At `25^(@)C`, the solubility of `CaF_(2)` in water is 0.0002 moles per litre what is `K_(sp)`

To find the solubility product constant \( K_{sp} \) for calcium fluoride \( CaF_2 \) given its solubility in water, we can follow these steps: ### Step 1: Write the dissociation equation Calcium fluoride dissociates in water according to the following equation: \[ CaF_2 (s) \rightleftharpoons Ca^{2+} (aq) + 2F^{-} (aq) \] ### Step 2: Define the solubility Let the solubility of \( CaF_2 \) be \( S \). According to the problem, the solubility \( S = 0.0002 \) moles per liter. ### Step 3: Determine the concentrations of ions From the dissociation equation, we can see that: - For every 1 mole of \( CaF_2 \) that dissolves, 1 mole of \( Ca^{2+} \) is produced. - For every 1 mole of \( CaF_2 \) that dissolves, 2 moles of \( F^{-} \) are produced.
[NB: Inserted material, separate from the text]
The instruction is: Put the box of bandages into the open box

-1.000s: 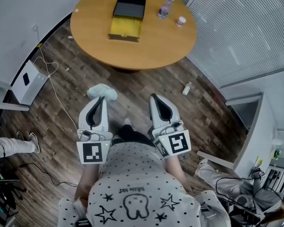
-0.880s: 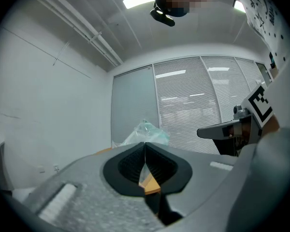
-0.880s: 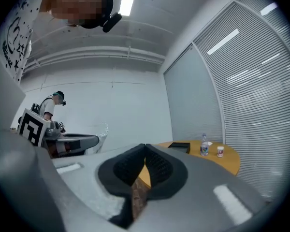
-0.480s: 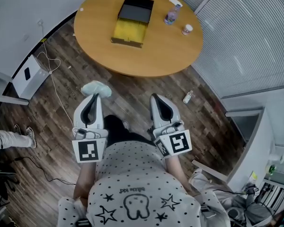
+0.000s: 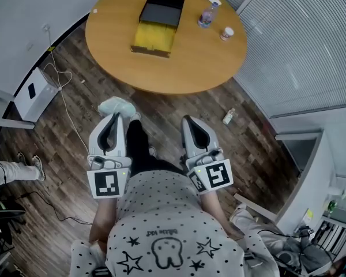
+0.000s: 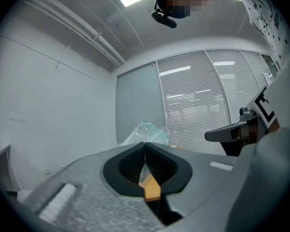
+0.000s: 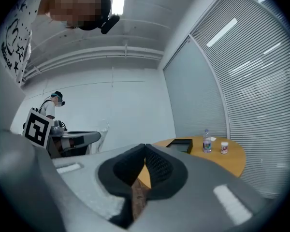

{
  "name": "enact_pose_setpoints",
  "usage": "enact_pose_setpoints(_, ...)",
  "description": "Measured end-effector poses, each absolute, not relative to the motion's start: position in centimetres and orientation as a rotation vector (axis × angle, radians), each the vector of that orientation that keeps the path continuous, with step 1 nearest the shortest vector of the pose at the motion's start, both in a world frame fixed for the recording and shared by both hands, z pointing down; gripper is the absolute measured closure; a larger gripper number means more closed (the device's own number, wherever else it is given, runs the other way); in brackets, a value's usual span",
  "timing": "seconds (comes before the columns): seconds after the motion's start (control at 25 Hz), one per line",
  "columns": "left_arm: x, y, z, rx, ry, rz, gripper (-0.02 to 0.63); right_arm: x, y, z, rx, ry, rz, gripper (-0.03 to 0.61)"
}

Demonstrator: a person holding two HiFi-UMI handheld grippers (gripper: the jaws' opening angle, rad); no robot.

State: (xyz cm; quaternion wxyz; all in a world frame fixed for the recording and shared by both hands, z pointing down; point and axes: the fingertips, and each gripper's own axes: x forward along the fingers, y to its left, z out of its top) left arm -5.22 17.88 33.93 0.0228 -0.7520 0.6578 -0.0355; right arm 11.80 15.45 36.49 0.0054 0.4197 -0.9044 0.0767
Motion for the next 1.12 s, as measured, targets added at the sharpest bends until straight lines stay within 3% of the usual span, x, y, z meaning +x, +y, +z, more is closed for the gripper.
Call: enact_pose_setpoints(1.12,-9.0,-1.8,34.6,-2.538,1.845,-0.130,0.603,6.3,-2.0,36.9,1.467,-2.745,0.341,0.574)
Thus, the concentrations of the ions at equilibrium will be: - \([Ca^{2+}] = S = 0.0002 \, \text{mol/L}\) - \([F^{-}] = 2S = 2 \times 0.0002 = 0.0004 \, \text{mol/L}\) ### Step 4: Write the expression for \( K_{sp} \) The solubility product constant \( K_{sp} \) for the dissociation of \( CaF_2 \) can be expressed as: \[ K_{sp} = [Ca^{2+}][F^{-}]^2 \] ### Step 5: Substitute the ion concentrations into the \( K_{sp} \) expression Substituting the concentrations we found: \[ K_{sp} = (0.0002)(0.0004)^2 \] ### Step 6: Calculate \( K_{sp} \) Calculating \( K_{sp} \): \[ K_{sp} = (0.0002)(0.0004 \times 0.0004) = (0.0002)(0.00000016) \] \[ K_{sp} = 0.0002 \times 0.00000016 = 3.2 \times 10^{-11} \] ### Final Result Thus, the solubility product constant \( K_{sp} \) for \( CaF_2 \) at \( 25^\circ C \) is: \[ K_{sp} = 3.2 \times 10^{-11} \] ---